• _Task description_
Using the entries below, copy out all lines where "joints" is found.

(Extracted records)
━━━

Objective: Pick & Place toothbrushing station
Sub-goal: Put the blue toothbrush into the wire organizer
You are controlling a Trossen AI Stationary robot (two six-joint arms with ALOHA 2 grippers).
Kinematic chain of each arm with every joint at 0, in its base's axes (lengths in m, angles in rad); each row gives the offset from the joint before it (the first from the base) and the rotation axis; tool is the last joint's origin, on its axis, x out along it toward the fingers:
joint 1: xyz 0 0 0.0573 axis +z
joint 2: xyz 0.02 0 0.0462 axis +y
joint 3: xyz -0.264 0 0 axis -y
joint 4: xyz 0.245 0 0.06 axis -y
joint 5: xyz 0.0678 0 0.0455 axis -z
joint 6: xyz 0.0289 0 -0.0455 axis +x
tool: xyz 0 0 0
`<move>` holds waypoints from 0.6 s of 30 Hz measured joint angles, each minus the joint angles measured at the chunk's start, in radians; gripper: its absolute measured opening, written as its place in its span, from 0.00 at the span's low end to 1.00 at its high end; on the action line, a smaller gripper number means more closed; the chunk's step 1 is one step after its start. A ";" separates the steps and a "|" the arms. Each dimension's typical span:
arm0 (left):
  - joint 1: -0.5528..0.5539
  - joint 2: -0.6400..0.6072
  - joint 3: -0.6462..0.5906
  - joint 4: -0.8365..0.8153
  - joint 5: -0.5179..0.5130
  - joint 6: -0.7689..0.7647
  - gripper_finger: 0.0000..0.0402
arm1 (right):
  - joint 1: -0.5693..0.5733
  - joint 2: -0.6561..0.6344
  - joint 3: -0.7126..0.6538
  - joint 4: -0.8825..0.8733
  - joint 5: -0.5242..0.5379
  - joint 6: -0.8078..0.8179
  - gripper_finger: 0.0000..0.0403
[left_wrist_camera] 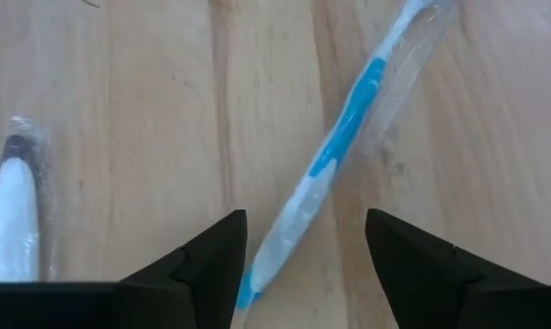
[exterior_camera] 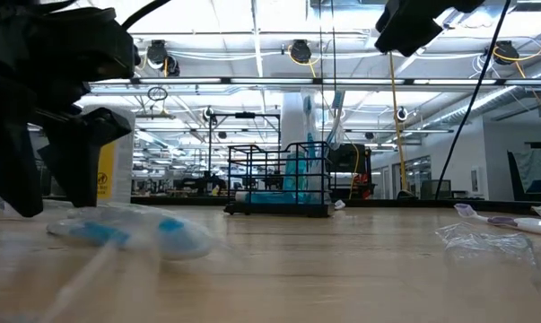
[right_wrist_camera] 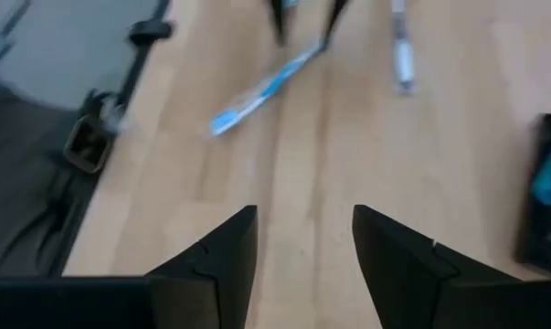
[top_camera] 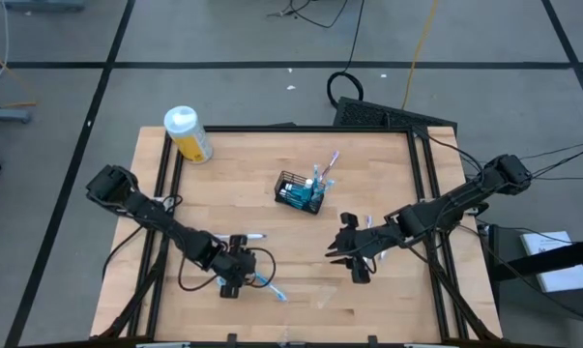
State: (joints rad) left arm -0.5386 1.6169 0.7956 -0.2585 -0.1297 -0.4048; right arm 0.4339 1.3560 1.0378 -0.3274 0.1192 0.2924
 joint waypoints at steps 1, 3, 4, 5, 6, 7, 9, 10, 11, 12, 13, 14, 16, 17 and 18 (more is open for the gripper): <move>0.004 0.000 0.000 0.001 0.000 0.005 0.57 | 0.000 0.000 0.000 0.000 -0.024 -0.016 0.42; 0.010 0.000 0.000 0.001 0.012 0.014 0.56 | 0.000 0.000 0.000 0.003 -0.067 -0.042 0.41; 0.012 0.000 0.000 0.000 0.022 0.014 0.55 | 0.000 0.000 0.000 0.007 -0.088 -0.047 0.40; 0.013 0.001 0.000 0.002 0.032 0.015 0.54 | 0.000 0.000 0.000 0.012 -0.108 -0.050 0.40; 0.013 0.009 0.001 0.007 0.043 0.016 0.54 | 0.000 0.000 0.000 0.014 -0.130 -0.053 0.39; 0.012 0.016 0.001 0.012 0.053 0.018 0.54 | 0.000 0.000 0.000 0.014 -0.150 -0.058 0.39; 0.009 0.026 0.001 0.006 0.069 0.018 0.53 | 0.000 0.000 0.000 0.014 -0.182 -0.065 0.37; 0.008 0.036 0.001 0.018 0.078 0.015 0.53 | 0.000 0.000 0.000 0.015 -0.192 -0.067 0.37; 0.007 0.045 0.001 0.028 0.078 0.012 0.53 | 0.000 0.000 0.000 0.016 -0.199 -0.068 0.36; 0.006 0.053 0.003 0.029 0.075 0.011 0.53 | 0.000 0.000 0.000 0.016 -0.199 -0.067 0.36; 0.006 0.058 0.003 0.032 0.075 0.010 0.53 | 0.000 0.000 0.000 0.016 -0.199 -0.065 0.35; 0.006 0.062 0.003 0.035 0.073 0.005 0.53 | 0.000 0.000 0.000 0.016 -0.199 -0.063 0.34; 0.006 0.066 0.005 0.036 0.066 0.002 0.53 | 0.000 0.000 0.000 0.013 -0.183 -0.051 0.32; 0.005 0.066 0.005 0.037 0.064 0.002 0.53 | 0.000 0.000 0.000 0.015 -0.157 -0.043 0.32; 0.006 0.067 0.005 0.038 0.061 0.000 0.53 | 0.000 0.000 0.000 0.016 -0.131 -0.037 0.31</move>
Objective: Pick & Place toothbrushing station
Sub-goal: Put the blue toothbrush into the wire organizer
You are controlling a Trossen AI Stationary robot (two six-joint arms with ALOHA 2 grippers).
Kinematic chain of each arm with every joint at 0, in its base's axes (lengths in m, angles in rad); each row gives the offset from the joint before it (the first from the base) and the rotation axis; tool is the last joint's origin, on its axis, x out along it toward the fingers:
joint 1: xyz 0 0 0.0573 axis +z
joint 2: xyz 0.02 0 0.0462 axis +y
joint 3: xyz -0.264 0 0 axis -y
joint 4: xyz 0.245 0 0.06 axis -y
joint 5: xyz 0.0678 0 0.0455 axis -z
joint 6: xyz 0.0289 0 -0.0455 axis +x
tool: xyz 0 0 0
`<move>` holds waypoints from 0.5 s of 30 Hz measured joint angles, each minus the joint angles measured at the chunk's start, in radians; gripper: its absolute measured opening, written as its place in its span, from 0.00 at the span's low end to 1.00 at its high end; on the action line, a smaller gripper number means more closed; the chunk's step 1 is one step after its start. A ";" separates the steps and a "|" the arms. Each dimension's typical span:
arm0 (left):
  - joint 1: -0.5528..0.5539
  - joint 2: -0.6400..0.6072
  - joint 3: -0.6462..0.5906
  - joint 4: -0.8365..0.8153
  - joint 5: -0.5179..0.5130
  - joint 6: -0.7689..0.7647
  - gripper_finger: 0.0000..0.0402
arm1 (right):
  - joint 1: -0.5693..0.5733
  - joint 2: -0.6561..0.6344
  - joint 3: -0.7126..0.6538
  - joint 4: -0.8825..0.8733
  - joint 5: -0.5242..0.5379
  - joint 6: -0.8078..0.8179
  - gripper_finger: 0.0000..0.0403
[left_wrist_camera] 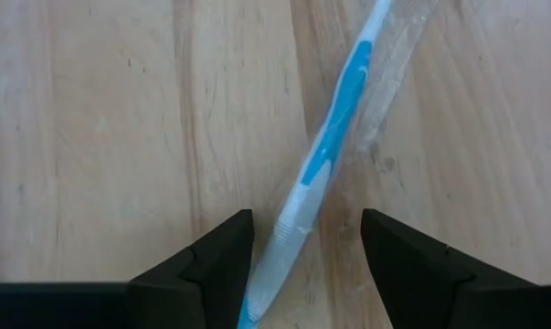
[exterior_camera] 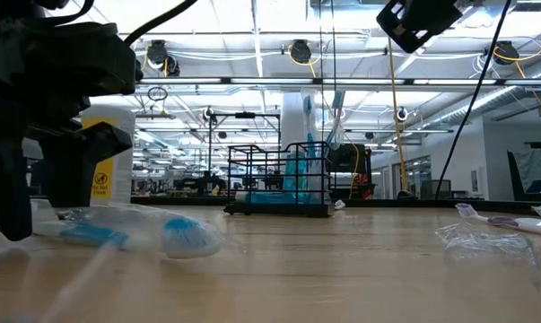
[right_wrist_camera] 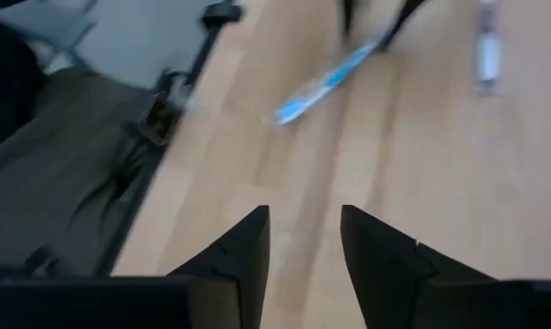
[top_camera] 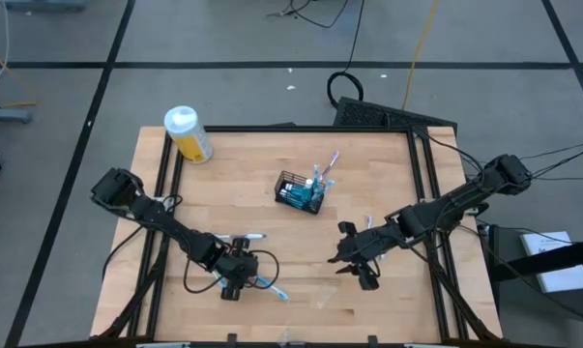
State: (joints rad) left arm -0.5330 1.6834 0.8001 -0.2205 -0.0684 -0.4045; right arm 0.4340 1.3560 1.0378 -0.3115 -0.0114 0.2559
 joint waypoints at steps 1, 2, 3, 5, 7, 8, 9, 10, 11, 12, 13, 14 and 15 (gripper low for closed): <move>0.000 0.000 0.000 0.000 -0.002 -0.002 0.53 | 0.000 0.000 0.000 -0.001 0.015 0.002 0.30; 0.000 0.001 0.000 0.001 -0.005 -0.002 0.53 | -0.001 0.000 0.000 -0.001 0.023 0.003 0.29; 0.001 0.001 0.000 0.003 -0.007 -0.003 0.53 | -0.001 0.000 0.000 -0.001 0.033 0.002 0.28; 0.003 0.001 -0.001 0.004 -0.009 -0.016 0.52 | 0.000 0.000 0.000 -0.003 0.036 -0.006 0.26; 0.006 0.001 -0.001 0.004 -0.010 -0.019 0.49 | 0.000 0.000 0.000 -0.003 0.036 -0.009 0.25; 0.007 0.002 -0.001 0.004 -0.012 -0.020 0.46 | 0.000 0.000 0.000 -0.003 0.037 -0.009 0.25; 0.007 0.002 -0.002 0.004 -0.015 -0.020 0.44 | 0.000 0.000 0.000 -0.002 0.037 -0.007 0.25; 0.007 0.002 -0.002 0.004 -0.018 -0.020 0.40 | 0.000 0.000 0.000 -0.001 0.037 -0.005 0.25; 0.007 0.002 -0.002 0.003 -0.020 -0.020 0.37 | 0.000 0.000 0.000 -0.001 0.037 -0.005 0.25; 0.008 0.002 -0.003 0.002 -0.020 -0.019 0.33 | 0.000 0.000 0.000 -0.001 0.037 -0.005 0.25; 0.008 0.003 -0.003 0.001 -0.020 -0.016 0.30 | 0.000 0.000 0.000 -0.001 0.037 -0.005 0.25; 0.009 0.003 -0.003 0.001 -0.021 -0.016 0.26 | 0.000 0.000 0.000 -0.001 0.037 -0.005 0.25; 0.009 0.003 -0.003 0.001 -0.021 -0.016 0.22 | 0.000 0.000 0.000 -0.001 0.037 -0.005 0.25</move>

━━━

• _Reply to the exercise_
State: (joints rad) left arm -0.5386 1.6169 0.7956 -0.2585 -0.1297 -0.4048; right arm 0.4339 1.3560 1.0378 -0.3274 0.1192 0.2924
State: (joints rad) left arm -0.5330 1.6834 0.8001 -0.2205 -0.0684 -0.4045; right arm 0.4340 1.3560 1.0378 -0.3115 -0.0114 0.2559

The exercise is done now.